Challenges to inference in this case arise due to the fact that different people may have different subjective priors. They may hold different beliefs about the world that may be informed by previous findings, information, or even values and preferences.

For example, suppose we were unable to look up the probability that someone we meet in the US is an American citizen. We know it’s 0.87 because we looked it up and decided the sources we read were reliable. But what if we didn’t have time to look it up, or we didn’t trust the source, or this data wasn’t even collected at all?

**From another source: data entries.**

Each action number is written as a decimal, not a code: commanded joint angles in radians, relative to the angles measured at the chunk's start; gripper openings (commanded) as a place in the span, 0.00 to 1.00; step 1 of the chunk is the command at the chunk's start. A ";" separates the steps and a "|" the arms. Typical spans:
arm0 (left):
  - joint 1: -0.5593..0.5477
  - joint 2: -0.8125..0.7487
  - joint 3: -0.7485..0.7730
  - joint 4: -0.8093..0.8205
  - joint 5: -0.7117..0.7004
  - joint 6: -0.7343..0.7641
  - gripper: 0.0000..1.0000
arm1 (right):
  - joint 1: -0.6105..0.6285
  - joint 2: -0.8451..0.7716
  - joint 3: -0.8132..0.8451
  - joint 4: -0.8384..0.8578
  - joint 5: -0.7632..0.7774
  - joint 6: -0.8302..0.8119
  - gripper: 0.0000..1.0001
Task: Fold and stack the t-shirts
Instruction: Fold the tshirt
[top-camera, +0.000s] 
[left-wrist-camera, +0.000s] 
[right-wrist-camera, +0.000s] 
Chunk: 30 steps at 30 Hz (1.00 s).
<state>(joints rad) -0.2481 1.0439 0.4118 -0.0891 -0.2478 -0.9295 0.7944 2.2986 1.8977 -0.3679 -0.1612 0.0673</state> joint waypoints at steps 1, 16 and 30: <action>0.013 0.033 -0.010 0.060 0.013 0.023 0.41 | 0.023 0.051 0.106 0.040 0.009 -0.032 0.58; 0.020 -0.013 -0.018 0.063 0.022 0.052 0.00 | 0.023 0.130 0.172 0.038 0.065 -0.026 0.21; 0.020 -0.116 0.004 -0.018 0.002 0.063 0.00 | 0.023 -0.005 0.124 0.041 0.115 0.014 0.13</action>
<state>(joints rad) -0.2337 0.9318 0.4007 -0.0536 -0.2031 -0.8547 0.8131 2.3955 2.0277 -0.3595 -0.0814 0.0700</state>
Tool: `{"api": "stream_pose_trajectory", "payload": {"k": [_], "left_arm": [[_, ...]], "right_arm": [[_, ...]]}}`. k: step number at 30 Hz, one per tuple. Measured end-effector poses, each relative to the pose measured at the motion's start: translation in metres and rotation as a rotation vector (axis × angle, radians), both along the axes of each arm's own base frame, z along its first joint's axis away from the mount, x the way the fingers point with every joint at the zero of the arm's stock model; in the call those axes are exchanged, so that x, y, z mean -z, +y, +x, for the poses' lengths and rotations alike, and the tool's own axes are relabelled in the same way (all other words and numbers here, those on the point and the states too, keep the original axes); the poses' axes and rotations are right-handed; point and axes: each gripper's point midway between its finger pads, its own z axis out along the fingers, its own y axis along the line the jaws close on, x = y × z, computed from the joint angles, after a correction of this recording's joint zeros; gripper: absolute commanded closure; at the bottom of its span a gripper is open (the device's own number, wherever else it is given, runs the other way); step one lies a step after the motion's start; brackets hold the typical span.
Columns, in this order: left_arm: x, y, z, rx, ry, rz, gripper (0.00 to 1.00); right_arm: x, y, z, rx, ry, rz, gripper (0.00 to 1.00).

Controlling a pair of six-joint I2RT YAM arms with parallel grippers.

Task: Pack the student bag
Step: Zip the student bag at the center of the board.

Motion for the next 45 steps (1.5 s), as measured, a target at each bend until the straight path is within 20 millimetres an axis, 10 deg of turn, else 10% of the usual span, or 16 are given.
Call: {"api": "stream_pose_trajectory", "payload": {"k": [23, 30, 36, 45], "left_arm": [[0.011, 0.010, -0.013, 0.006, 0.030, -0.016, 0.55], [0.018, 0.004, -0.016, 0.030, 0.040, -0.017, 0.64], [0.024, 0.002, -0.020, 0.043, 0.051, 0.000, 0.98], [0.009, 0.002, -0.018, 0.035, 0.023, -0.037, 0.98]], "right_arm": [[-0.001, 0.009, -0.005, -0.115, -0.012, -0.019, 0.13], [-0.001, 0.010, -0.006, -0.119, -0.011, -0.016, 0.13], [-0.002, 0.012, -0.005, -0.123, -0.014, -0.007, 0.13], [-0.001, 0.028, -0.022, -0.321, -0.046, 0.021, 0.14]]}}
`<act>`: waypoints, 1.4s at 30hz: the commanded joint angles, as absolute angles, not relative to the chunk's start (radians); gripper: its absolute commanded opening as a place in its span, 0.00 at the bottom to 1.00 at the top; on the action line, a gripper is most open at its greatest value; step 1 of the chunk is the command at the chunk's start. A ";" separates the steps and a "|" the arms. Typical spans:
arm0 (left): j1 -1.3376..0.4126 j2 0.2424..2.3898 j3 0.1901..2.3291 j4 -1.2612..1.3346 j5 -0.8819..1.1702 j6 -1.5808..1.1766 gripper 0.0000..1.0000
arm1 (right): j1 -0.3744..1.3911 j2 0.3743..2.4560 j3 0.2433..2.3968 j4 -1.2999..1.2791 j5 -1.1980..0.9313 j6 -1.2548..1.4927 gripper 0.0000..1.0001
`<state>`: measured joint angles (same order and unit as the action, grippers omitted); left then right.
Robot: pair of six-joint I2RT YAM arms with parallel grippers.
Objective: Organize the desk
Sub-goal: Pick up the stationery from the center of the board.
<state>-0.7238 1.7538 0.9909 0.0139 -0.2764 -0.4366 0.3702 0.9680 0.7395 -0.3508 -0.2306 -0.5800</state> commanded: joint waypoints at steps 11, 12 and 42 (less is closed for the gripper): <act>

In this case, we’d probably guess, and we might each guess something different: 0.7? 0.9? It’s also not difficult to imagine that the guesses we make are related to our worldviews. For example, someone who is very worried about immigration to the US might have a lower subjective prior – they might assume that fewer people in the US are Americans than is really the case. Someone who advocates for more open borders might have a higher subjective prior.

Consider other examples that might be affecting policy:

  • What is the probability of a random person in the US testing positive for Covid?

  • What is the probability of a random person in the US voting illegally?

  • What is the probability of an extreme weather event in the US in the next 100 years?

If we cannot look this data up, or we do not trust the data, or the issue hasn’t even been studied, we likely have to rely on our own subject priors as we make sense of the world – and, as we saw in the application of Bayes’ rule above – this can cause us to form incorrect conclusions about the world, even if we have the best of intentions (and we realize that’s perhaps an optimistic “if”).